My friend Allan Lindoe, fossil preparator extraordinaire, lives on an acreage near Athabasca and makes the journey south to Edmonton about once a week to carefully remove rocky matrix from around the skeletons of long-dead fishes, mosasaurs, and dinosaurs. Two cats share his home and frequently bring him presents of wild game. A few weeks ago I washed a mixed bag (literally) of a dozen shrews he had accumulated over the summer and fall of 2015. Chewed-on shrews are not easy to identify unless you know a lot about insectivore teeth, but based on tail length and known distributions of shrew species in Alberta, they were one or more of the masked shrew (Sorex cinereus), Arctic shrew (S. arcticus), pygmy shrew (S. hoyi) and/or dusky shrew (S. monticolus)*. Some of the shrews were rather decomposed, so I wasn’t expecting much from the washings, but I was pleasantly surprised: 6 species of mites! Members of both major lineages were present. From the Acariformes were Prostigmata (Myobiidae, Pygmephoridae and Trombiculidae) and Sarcoptiformes (Glycyphagidae). From the Parasitiformes there were larval hard ticks (Ixodida: Ixodidae) and what look like Melicharidae (Mesostigmata). Myobiids, trombiculids, and ixodids are parasitic, and the others are all likely just phoretic. Who knew the zoo on shrews? Now you do.

Prodorsal shield of a shrew chigger, showing the posterior pair of trichobothria and single anterior median seta (just the base can be seen here) indicative of the family Trombiculidae, as opposed to members of the Leeuwenhoekiidae, which have two anterior median setae.

An Oryctoxenus sp. deutonymph (Glycyphagidae). Anterior is pointing up, and yes, it doesn’t have mouthparts.

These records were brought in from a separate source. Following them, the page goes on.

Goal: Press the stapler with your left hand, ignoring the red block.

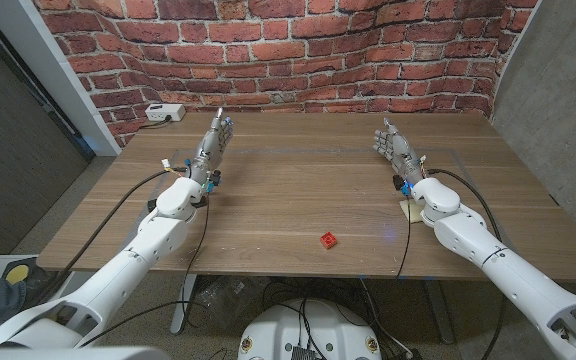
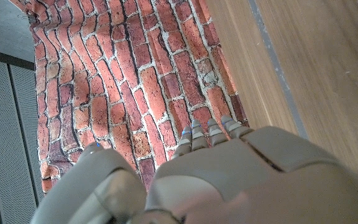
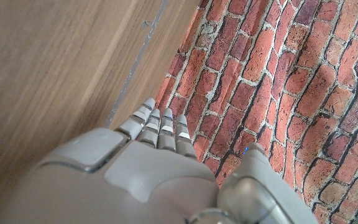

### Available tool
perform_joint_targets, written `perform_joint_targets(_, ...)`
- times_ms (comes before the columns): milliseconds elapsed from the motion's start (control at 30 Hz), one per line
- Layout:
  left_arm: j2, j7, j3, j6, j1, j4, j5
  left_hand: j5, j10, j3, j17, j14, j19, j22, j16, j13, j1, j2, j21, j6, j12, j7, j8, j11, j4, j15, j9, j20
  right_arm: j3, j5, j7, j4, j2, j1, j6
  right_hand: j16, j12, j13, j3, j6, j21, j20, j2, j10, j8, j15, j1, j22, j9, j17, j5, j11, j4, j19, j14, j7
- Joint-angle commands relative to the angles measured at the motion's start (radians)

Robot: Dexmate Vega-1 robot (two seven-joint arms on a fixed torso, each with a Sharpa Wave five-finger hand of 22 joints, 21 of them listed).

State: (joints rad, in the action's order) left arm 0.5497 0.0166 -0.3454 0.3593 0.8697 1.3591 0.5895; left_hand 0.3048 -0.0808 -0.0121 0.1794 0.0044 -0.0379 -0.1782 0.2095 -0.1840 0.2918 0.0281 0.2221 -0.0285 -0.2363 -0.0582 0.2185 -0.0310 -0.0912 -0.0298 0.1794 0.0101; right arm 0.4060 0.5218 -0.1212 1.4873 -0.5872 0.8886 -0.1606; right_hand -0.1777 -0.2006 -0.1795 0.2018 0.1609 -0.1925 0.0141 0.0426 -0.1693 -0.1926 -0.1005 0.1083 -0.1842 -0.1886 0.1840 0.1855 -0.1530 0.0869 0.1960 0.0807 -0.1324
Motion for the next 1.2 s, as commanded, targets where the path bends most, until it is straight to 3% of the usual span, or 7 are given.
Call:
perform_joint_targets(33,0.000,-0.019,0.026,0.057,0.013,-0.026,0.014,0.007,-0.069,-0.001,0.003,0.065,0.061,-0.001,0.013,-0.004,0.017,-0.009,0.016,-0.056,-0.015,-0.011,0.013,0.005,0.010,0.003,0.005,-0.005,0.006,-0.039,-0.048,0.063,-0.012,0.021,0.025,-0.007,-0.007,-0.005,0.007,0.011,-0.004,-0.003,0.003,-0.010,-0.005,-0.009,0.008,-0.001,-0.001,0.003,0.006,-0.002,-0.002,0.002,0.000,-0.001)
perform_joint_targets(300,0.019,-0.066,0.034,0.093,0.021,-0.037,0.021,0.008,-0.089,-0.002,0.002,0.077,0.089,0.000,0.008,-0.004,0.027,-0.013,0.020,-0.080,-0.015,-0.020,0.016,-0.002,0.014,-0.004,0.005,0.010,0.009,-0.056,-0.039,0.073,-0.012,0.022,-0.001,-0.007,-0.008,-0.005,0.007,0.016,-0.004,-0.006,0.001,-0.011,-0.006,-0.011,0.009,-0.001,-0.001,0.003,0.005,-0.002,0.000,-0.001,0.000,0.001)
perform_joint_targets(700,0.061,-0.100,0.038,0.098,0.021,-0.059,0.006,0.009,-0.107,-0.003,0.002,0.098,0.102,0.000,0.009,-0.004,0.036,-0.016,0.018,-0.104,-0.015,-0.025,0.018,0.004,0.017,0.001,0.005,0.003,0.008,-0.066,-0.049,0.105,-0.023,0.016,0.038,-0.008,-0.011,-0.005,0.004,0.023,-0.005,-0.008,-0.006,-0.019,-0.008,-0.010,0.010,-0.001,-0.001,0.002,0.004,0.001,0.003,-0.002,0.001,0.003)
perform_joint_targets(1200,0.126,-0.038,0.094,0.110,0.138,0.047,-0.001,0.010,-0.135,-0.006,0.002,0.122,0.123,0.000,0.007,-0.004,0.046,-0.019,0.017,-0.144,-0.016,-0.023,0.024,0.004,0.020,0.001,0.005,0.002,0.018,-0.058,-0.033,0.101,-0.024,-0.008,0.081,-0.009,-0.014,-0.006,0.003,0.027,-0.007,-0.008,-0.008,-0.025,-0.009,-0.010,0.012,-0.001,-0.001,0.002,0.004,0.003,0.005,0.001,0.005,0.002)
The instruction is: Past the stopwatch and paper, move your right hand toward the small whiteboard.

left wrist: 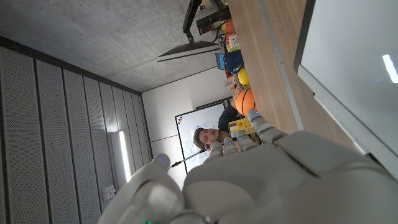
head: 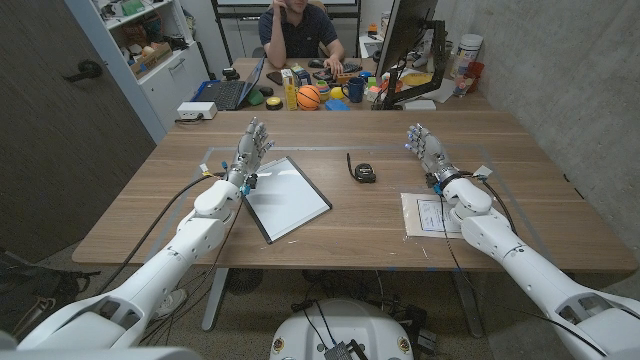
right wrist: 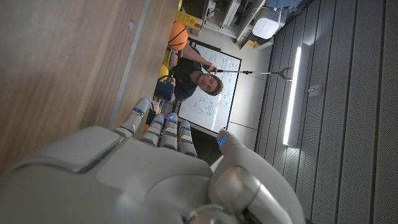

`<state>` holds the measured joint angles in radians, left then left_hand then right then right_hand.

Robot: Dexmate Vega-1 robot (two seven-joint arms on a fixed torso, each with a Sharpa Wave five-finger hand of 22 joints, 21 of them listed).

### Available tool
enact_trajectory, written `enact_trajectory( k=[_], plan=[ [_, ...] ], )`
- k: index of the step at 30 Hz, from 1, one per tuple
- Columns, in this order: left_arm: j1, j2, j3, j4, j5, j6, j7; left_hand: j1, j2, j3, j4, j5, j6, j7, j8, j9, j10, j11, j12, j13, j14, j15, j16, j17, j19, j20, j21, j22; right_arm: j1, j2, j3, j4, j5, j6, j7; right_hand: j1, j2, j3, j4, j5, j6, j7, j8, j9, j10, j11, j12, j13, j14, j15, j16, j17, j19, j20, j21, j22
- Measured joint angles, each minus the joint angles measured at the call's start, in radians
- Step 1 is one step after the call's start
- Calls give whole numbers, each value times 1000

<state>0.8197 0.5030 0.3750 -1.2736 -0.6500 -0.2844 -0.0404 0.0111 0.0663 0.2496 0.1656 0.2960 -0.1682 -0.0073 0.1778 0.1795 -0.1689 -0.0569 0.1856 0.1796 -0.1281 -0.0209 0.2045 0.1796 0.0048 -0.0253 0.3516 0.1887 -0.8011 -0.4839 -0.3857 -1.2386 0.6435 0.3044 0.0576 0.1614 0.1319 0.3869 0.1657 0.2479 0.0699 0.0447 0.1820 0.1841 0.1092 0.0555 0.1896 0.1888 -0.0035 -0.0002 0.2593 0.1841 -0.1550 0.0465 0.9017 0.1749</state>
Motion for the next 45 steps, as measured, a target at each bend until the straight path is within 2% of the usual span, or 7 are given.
enact_trajectory(
  k=[17,23,24,28,35,42,45],
  plan=[
    [-9,-4,2,6,3,5,7,0,0,0,0,0,0,0,4,0,0,0,0,0,0,0,0,0,0,0,0,0,72,25,-21,82,-26,40,39,0,0,0,0,4,-1,-1,0,0,0,0,0,0,0,0,0,0,4,-4,4,0],
    [-1,3,2,-12,9,5,16,0,0,0,0,4,0,0,4,0,0,0,0,0,0,0,0,0,0,0,-1,0,102,25,-32,97,-65,64,44,-1,0,-1,0,4,-26,-26,0,0,-9,-1,0,0,-4,4,0,0,4,-4,3,0],
    [1,6,2,-17,11,6,20,0,0,0,0,4,0,0,4,0,0,0,0,0,-3,3,0,0,0,1,-4,0,108,25,-35,99,-73,68,43,-7,6,-7,0,4,-29,-29,0,0,-13,-4,0,0,-6,6,0,0,4,-4,0,0],
    [8,13,2,-33,17,8,25,0,0,0,0,4,0,0,4,0,0,0,0,0,-3,3,0,0,-6,6,-4,0,129,23,-44,100,-108,85,36,-20,-7,-15,-3,4,-40,-39,0,0,-20,-2,0,0,-9,9,-5,0,8,0,-4,0],
    [26,29,-4,-68,30,11,47,0,0,-3,3,4,0,0,4,0,0,0,0,0,-3,3,0,0,-5,6,-4,0,169,19,-64,96,-167,111,19,-35,-21,-33,-4,4,-49,-48,-5,0,-31,-12,-6,0,-15,14,-5,0,18,10,-4,0],
    [47,43,-11,-100,34,11,60,0,0,-3,3,4,0,0,4,0,0,0,0,0,-3,3,0,0,0,11,-8,0,205,12,-86,78,-230,135,7,-56,-49,-56,-8,4,-69,-55,-5,0,-53,-34,-6,0,-15,14,-8,0,26,18,-11,-3],
    [56,49,-15,-113,35,11,64,0,0,-3,3,4,0,0,4,0,0,0,0,0,-3,3,0,0,0,11,-8,0,221,9,-97,63,-262,143,0,-63,-66,-67,-11,4,-76,-61,-5,0,-60,-41,-6,0,-15,14,-12,0,40,32,-17,-3]
  ],
)
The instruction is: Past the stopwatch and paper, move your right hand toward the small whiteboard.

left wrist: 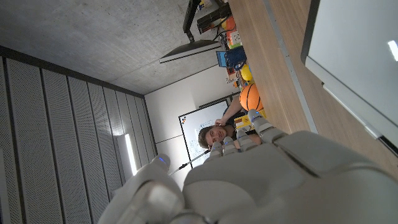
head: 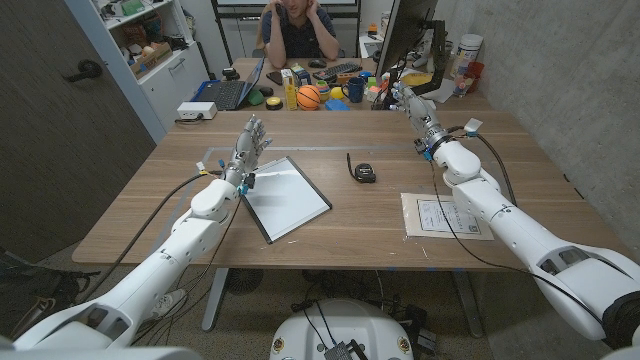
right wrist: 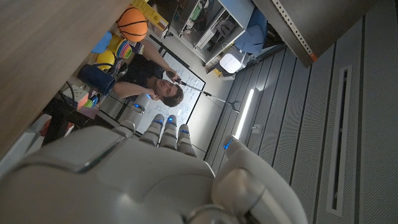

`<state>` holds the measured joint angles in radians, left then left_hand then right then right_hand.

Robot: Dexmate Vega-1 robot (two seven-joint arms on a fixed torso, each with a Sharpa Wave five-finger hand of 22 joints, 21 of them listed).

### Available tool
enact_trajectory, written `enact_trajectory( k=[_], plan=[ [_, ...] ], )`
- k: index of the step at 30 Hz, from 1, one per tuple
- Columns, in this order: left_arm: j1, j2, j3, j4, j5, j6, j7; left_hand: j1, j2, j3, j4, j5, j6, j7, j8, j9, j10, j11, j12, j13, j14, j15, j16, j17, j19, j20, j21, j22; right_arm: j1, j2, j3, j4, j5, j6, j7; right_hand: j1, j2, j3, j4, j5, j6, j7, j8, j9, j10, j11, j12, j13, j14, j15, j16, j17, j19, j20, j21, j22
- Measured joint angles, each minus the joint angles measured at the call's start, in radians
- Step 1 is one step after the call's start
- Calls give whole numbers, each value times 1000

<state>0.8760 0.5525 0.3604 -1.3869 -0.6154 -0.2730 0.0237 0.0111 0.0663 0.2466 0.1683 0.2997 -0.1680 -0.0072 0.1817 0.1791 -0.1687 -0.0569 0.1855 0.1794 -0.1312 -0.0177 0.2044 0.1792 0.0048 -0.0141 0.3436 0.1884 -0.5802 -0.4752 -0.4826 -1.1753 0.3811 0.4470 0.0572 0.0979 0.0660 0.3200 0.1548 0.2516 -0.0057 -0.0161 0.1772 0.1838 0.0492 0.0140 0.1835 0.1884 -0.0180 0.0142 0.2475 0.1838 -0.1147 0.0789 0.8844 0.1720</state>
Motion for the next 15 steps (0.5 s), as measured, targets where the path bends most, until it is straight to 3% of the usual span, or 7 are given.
enact_trajectory(
  k=[7,15],
  plan=[
    [24,15,-10,-29,0,0,6,0,0,-2,2,0,0,0,0,0,0,0,0,0,0,0,0,0,0,0,0,0,28,-5,-24,-32,-84,14,-21,-2,-19,-21,-13,0,13,-13,5,-2,10,-12,0,0,18,-25,0,-3,41,41,-2,-5],
    [42,26,-18,-47,-2,-9,7,0,0,-8,0,0,0,0,0,0,0,0,0,0,0,0,0,0,0,0,-4,0,56,-7,-55,-65,-168,18,-39,0,-32,-29,-21,4,13,-24,5,-3,10,-12,0,-2,24,-31,-1,-7,50,50,-12,-5]
  ],
)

The ‘procto’ part of Proctolaelaps refers to the large anal opening, or so the etymological legend goes.
*Smith, H.C. 1993. Alberta Mammals: an Atlas and Guide. The Provincial Museum of Alberta, Edmonton, Alberta.
I like the pygmephorids, with little lobster claws.
I also was impressed and fascinated by the Pygmephorid. The Oryctoxenus was also interesting. in the fact it had no mouth parts. How does it feed?
The Oryctoxenus individuals on the shrews were in the phoretic deutonymphal stage. They don’t feed but rather use the shrews for transport. Adult (and presumably also the larval, proto- and tritonymphal stages) live in the shrews’ nests and feed on something in there. Most likely fungi or detritus.
Proctolaelaps looks right. I like the fungal spore attached behind the bum. Hyperphoresy?
Indeed!
The close-up image of the larval tick is good enough, using the recently published Handbook to the Ticks of Canada, to confirm it is the shrew tick, Ixodes soricis Gregson, I’m not sure, but this may be the first record of it from Alberta, other Canadian records being from various areas in British Columbia..
Confirmed also is your image of a female Proctolaelaps, perhaps P. hypudaei (Oudemans), but more detailed images and observations would be needed to confirm that.
Wow, cool, thanks Evert! I should check with Janet Sperling whether she has any specimens of I. soricis from Alberta in her collection.